So. My husband attended an all-boys Catholic high school, lo these many years ago. Since then, he's donated money every year. After we got married, of course, it became more accurate to say that we donated money every year. And I'm sure that's the case for most of the alumni donors listed in the annual report, this year's version of which just arrived in our mailbox today.
So why do they list all their alumni donors as simply, "Joe Smith, '62?" Why isn't it "Joe Smith, '62, and Jane Smith?" Or "1962: Joe and Jane Smith?" Or even "Joe and Jane Smith, '62?" (after all, it's an all-male school, we know that Jane Smith wasn't the one in Class of '62).
The donating parents of alumni and students are listed as married couples, albeit with my least-favorite form of address: "Mr. and Mrs. Joe Smith." Apparently, for a student's mom to get her OWN name in the lists of donors, she has to be widowed.
This has bugged my mother-in-law for years (Mark's dad went to the same school), and I guess it's my turn now...
What on earth is the matter with "Mr. & Mrs. Joe Smith"?
After all, Mister Smith was and is a Mister Smith quite without Missus Smith, but Missus Smith is only a Missus at all and a Smith one in particular because of and in relationship with Mister Smith.
Why would you want to go and upset a perfectly good convention, especially one of the few remaining that actually tends to support the true natural order of things; bone of my bones, and flesh of my flesh, and all that, you know?
Posted by: John | 25 July 2006 at 10:11 PM
There's nothing "holy" about this particular convention, John; it's a *social* convention, after all, not a discipline or anything. And it's a convention I don't like. Even Eve was granted her own first name. (And if you point out that she didn't get one until after the Fall, I shall be quite annoyed with you.)
My first name was announced at my baptism; my surname and the title "Mrs.", at my marriage. I think they're both important and invested with religious significance, due to their association with those two Sacraments.
The point of marital unity is made when I use the title and surname; I don't need to belabor it by disappearing under a name that is *not* mine, i.e., my husband's own baptismal name. His baptism is his baptism and mine is mine, both of indelible character; our marriage, on the other hand, is ours.

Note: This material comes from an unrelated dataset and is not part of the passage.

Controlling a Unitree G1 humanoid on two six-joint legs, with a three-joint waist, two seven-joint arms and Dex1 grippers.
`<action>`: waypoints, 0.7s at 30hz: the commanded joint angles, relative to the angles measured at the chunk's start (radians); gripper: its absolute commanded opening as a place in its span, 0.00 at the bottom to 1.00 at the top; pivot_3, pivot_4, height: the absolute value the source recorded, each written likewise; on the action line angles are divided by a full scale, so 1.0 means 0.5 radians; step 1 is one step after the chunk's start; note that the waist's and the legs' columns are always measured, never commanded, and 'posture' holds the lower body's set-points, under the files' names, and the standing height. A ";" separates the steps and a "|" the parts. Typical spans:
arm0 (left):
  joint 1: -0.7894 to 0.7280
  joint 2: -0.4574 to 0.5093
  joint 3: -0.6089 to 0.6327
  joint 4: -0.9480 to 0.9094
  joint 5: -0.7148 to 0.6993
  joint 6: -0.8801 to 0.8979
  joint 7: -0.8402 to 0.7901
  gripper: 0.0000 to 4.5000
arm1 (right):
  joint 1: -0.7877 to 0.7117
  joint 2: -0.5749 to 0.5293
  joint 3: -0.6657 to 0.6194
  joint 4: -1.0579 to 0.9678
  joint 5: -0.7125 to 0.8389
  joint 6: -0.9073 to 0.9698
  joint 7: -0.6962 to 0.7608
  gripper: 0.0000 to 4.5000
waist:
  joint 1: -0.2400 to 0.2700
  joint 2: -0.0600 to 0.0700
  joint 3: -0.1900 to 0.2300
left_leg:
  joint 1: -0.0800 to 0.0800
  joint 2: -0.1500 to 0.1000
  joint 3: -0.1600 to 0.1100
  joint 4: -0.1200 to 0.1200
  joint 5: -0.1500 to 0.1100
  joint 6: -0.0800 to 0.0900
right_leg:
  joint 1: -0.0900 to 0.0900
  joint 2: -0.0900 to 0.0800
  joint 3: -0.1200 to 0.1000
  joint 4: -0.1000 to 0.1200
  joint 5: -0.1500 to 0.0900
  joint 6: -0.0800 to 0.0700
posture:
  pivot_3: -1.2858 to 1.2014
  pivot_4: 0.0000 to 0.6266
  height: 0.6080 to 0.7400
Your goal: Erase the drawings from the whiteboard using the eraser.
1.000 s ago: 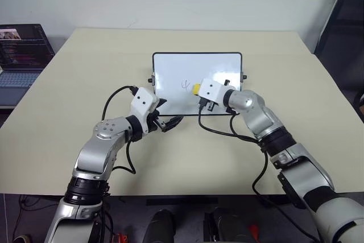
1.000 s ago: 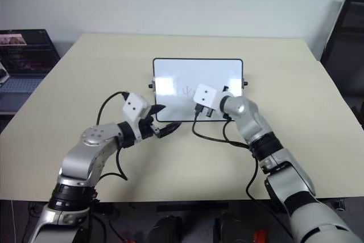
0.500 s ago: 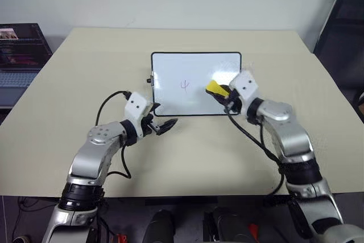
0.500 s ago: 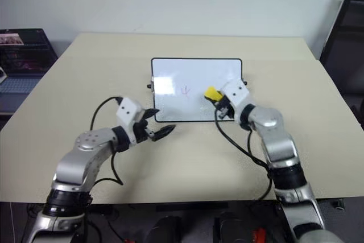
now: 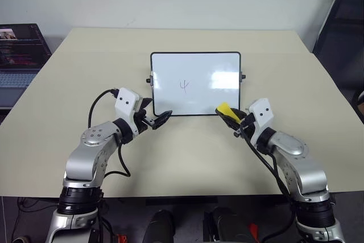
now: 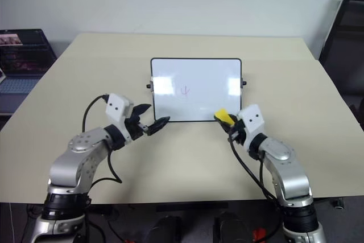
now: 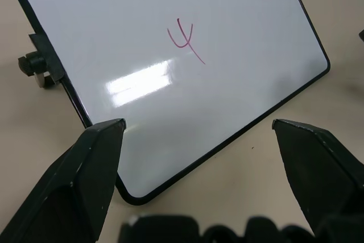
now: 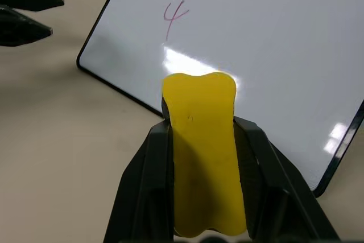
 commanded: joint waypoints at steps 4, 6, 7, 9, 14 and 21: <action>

Posted by: bearing | 26 July 2006 at 09:14 AM
The point isn't that it's holy or not.
It is perfectly reasonable for a woman to use her first name with the last name of her husband, but not with the title.
Calling somebody Mrs. Jane Smith is an absurdity. She is not the wife of Jane Smith. It makes as much sense as calling her Missus with her maiden name. The point of the "Mrs." is to indicate that she is married to Mr. Smith. To which Mr. Smith? Mr. John Smith. She is, therefore, Mrs. John Smith.
If a woman insists on upsetting this longstanding and logical convention, she is perfectly free to use the newfangled and nonsensical construction 'Ms' with her own name.